Today, Starbucks will be announcing a change in one of their benefits to their employees. Originally, the coffee company offered tuition reimbursement up to $1000 for employees working 20 or more hours. Now, they are offering a program to pay for much of an employees degree to Arizona States online degree programs–including degrees that are not related to anything Starbucks or business. While in terms of education reform this isn’t the biggest deal in the world, it is a significant and subtle step towards where I think education has to inevitably head.
Education has to leave the traditional confines of being on the teacher’s time and instead be on the student’s time. We should make teacher’s time AND student’s time complement each other, instead of one submitting to the other.
I think to say the internet has changed society is about as obvious as saying water is wet. However, its impact is so massive, its very hard to see its influence unfold all at once. In one sense, the internet has given people the freedom of will to accomplish tasks on the time of their own choosing, instead of someone else’s calendar. What I feel online education can do is liberate people’s time to learn and achieve their learning goals in concert with their other obligations in life.
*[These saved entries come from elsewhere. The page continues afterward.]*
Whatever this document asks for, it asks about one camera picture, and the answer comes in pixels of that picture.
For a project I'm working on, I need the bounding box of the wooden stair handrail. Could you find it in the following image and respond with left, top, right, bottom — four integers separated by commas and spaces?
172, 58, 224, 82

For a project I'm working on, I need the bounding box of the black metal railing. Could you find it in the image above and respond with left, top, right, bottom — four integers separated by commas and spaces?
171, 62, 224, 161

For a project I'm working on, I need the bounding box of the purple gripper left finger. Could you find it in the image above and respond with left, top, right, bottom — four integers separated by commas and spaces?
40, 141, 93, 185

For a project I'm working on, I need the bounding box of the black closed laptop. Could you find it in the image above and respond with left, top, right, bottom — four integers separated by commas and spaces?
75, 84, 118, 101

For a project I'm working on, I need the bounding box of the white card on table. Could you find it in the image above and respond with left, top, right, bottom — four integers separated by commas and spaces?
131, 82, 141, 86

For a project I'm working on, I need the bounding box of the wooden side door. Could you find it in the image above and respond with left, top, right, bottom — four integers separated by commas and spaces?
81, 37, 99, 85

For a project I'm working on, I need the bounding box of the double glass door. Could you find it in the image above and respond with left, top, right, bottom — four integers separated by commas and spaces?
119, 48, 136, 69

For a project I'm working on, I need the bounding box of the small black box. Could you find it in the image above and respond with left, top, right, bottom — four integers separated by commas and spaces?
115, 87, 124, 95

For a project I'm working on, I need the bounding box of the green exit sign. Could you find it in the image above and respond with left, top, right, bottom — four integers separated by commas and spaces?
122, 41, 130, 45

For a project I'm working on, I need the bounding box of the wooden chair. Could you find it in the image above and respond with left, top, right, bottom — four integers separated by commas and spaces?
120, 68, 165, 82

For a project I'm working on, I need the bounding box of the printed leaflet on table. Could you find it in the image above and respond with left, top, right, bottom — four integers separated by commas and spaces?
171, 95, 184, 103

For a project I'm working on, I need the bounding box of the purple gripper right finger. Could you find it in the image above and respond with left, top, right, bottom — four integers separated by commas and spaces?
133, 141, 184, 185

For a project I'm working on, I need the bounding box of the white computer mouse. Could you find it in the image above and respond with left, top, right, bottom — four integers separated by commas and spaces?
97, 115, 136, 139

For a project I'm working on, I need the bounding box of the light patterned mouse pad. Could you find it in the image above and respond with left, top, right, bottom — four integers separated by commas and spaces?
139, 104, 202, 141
These obligations are/used to be formidable obstacles to getting a degree: taking care of a family, working to earn money (usually to pay for a degree AND living expenses at the same time). Starbucks’s move here is very interesting in that in enables their employees to grow (with no strings attached besides working at least 20 hours at Starbucks) without having them sacrifice their job for college. As someone who had to juggle nearly full-time hours at a part-time job while going full-time to college, this would be a great option.
I am intrigued by this because I wonder: What if high schools adopted this attitude? What if instead of having semesters and breaks and grade levels, schools went to advancement attached to achievement of performance-based standards. What if instead of breaks, teachers work hours where spread over what would have used to have been the breaks and their time to teach was given more flexibility along with their students?